House

Ro Khanna argues ‘regressive’ Supreme Court rulings show court must be overhauled

Rep. Ro Khanna (D-Calif.) reupped his calls to reform the Supreme Court after the high court made three rulings this week striking down student loan forgiveness, ruling businesses can reject LGBTQ customers and banning affirmative action in college admissions.

“This is a court that is out of touch, with attacks on modern life,” Khanna argued in an interview with The Guardian shared on Saturday. “It’s a court that is regressive, that is rolling back women’s rights, rolling back rights about racial equality, rolling back environmental protections, rolling back now assistance for young people.”

“And it’s exactly why we need term limits on these supreme court justices,” he added.

Khanna, a member of the House Progressive Caucus, has long advocated for measures to completely cancel federal student loan debt, a move far beyond what President Biden attempted to do with the plan shut down by the court.

He is now celebrating signals from the Biden administration that student loan forgiveness will return via a program rooted in different law, with hopes that the new method could survive a legal challenge.

“I am very glad that President Biden is not giving up the fight to cancel student debt and plans to invoke the Higher Education Authority Act,” Khanna said. “I urge him to be bold and do everything in his power to deliver relief – we cannot abandon young people now.”

On Friday, Khanna and Rep. Don Beyer (D-Va.) announced the reintroduction of a bill in the House that would place an 18-year term limit on Supreme Court justices.

“For many Americans, the Supreme Court is a distant, secretive, unelected body that can make drastic changes in their lives without any accountability,” Beyer said in a statement. 

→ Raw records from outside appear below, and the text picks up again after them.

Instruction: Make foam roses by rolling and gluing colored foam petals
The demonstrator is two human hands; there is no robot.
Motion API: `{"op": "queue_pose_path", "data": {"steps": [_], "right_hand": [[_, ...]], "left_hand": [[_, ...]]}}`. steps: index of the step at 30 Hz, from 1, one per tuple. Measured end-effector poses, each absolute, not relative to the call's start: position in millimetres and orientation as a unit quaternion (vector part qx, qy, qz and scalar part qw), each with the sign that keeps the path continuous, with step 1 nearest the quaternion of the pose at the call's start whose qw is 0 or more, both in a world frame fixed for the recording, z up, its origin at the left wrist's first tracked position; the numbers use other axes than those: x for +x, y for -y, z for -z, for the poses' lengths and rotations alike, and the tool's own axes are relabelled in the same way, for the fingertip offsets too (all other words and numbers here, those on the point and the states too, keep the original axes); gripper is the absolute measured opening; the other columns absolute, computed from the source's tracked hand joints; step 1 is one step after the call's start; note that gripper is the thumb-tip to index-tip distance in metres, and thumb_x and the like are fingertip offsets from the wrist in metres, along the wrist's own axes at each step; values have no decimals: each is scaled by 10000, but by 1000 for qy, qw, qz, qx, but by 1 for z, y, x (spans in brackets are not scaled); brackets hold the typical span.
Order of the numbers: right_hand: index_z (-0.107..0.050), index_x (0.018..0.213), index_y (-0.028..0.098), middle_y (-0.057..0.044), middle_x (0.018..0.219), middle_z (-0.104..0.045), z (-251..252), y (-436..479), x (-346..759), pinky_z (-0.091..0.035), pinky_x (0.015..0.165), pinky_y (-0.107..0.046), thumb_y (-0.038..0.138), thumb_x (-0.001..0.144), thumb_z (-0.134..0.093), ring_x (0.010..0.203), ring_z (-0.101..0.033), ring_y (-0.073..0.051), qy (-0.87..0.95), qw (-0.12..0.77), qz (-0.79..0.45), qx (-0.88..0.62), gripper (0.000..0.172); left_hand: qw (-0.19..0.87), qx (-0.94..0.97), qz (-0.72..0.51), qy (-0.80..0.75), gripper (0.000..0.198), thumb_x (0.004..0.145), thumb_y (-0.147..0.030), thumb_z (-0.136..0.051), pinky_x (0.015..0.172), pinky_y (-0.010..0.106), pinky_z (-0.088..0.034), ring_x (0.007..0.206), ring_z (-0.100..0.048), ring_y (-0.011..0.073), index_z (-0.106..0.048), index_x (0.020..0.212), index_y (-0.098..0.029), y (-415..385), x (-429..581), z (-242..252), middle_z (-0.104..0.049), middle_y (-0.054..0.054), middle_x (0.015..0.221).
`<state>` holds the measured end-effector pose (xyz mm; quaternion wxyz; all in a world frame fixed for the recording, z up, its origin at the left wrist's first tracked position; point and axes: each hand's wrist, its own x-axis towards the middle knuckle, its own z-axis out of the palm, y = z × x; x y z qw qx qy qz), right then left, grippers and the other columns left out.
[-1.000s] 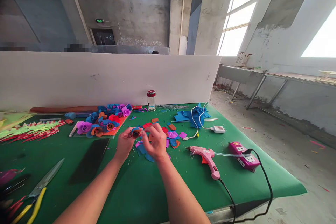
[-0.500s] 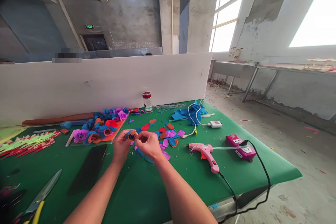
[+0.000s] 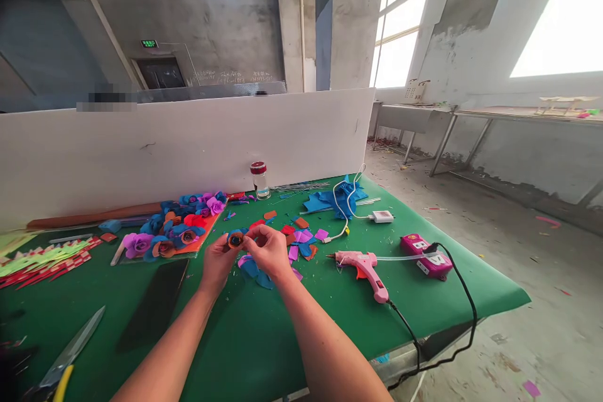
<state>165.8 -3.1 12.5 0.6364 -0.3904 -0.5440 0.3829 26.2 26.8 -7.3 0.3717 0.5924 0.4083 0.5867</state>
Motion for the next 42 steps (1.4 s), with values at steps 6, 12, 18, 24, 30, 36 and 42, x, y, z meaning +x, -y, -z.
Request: {"op": "queue_pose_path", "data": {"steps": [6,12,18,24,30,36,42], "right_hand": [[-618,746,192,10,657,-638,-15,4,167,-357,487,-233,315,728,-638,510,-470,-106,555,636,-368,-389,126],[-646,842,208,-10,811,-662,-15,4,168,-398,530,-241,291,753,-625,571,-494,-112,577,635,-339,-385,124],[-636,769,210,-1,742,-613,-13,3,168,-392,525,-244,308,740,-639,570,-477,-117,584,629,-322,-400,103],[-555,628,199,31,556,-508,-14,2,170,-351,499,-241,411,750,-656,504,-429,-107,528,632,-391,-411,264],[-576,726,201,19,628,-551,-14,-5,179,-411,509,-242,534,773,-614,495,-450,-103,410,670,-520,-336,338],[-692,923,211,-12,853,-652,-8,-5,175,-425,540,-230,426,788,-651,562,-499,-97,544,630,-449,-325,257],[-650,806,204,6,779,-624,-8,-3,172,-374,487,-220,373,773,-662,524,-469,-87,575,618,-400,-356,173]], "left_hand": [[362,601,-587,-404,254,692,-406,-770,589,234,-475,595,-573,134,-669,667,-174,-27,26,9,-662,-13,607],[366,601,-589,-397,286,673,-431,-779,565,237,-472,582,-571,141,-651,639,-177,-27,29,9,-645,-14,582],[372,596,-591,-396,308,662,-438,-791,559,235,-479,580,-575,138,-632,618,-178,-27,29,9,-614,-30,571],[411,570,-589,-399,283,612,-396,-831,600,287,-544,600,-644,165,-702,741,-180,-29,30,10,-686,-12,653],[415,561,-586,-412,287,602,-346,-846,594,290,-554,574,-664,172,-699,779,-175,-29,31,12,-683,-17,618],[427,577,-578,-388,287,648,-374,-828,595,273,-536,606,-663,168,-717,831,-182,-32,28,17,-703,-5,670],[439,582,-569,-381,322,625,-427,-841,615,292,-546,626,-652,175,-710,784,-180,-28,31,13,-693,-6,665]]}}
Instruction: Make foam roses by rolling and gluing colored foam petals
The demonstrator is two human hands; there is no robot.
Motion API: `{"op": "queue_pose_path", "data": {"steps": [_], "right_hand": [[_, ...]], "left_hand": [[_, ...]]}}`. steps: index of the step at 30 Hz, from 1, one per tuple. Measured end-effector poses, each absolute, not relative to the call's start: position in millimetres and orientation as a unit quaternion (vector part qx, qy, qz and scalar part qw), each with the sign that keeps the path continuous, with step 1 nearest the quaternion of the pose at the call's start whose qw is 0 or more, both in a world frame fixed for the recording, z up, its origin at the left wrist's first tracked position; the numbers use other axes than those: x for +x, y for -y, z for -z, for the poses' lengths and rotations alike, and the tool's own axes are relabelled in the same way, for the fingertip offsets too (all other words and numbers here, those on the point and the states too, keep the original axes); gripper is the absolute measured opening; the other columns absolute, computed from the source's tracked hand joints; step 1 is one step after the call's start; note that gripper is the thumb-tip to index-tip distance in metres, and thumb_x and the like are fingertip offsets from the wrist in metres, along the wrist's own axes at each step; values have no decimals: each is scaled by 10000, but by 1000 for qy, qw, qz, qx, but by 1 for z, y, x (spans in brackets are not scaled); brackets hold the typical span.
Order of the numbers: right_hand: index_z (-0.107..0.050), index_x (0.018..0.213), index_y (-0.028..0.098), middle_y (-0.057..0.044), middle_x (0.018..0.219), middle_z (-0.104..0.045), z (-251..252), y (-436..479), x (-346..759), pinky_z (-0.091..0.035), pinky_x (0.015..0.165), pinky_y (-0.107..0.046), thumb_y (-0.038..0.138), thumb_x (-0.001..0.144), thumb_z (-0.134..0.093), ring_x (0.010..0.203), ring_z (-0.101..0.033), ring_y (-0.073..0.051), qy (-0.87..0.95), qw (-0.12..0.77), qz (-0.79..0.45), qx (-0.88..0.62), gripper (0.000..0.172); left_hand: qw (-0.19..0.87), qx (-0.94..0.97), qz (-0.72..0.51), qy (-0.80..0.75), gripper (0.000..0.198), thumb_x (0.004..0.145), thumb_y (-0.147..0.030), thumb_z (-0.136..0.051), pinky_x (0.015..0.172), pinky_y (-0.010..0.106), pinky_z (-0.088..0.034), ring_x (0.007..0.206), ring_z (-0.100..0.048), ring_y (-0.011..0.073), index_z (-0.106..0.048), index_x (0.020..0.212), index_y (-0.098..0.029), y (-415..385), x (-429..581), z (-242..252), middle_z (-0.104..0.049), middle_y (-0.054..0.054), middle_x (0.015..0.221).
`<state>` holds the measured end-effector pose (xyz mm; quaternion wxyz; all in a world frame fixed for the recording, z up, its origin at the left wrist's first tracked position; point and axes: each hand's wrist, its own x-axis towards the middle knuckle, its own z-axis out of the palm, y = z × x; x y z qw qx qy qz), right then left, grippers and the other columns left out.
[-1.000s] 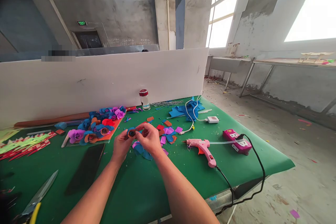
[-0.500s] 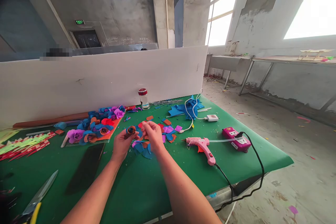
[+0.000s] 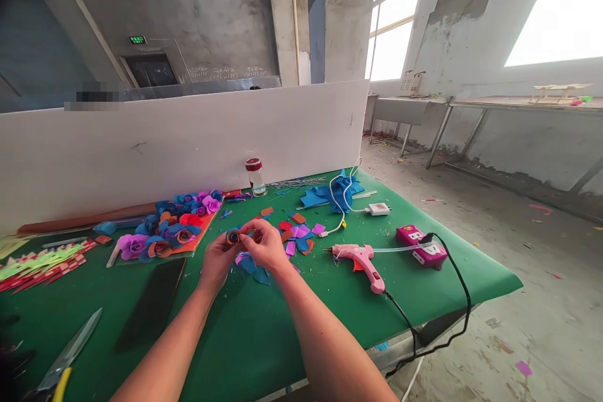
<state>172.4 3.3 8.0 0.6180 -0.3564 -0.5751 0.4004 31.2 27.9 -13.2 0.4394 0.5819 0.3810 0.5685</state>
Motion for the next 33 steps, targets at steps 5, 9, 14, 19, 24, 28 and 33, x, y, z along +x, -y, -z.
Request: {"op": "queue_pose_path", "data": {"steps": [5,9,14,19,24,28,33], "right_hand": [[-596,750,201,24,648,-588,-14,1,174,-366,467,-219,346,761,-657,509,-497,-106,572,607,-396,-384,158],[-595,762,205,38,623,-558,-16,2,174,-339,455,-209,306,762,-621,496,-463,-97,568,610,-398,-383,104],[-646,834,208,10,807,-615,-11,-2,173,-393,497,-218,312,752,-632,537,-475,-88,583,614,-387,-365,134],[-611,761,213,7,763,-605,-9,-3,172,-385,503,-229,327,733,-654,542,-468,-99,582,618,-347,-398,125],[-572,658,210,19,609,-575,-13,0,171,-353,485,-232,344,728,-648,520,-470,-115,566,608,-354,-430,170],[-558,643,205,29,557,-534,-16,0,174,-369,488,-235,389,727,-640,496,-460,-112,514,618,-449,-390,219],[-534,694,206,24,620,-524,-17,-7,185,-422,518,-253,466,777,-565,484,-424,-100,357,699,-564,-258,275]], "left_hand": [[437,581,-567,-386,315,621,-425,-845,614,280,-541,621,-650,166,-695,750,-180,-28,31,13,-680,-14,653],[436,583,-564,-389,313,629,-429,-837,598,275,-533,624,-652,170,-705,766,-181,-29,30,15,-683,-8,655],[428,585,-569,-389,344,607,-457,-841,621,292,-545,631,-638,167,-715,761,-176,-29,31,14,-696,1,679],[434,583,-571,-382,354,613,-474,-833,644,302,-554,646,-636,166,-718,767,-177,-27,33,12,-700,4,693],[435,582,-567,-387,342,631,-474,-821,638,303,-554,648,-652,173,-706,758,-178,-28,32,13,-711,10,699],[434,578,-564,-399,292,622,-405,-834,602,288,-548,606,-663,169,-694,739,-177,-28,32,13,-701,1,658],[421,567,-576,-412,280,595,-349,-845,581,303,-558,554,-663,174,-691,754,-178,-28,33,12,-697,-4,637]]}}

A poll last year found that about two-thirds of Americans would support term limits for court justices.

Khanna said that “everything should be on the table” for Supreme Court reform, including expanding the court. In an interview Friday, Biden said that he is adamantly against that idea.

“I think it’s a mistake,” Biden said on MSNBC. “If we do start the process of expanding the court, we’re going to politicize it maybe forever in a way that is not healthy.”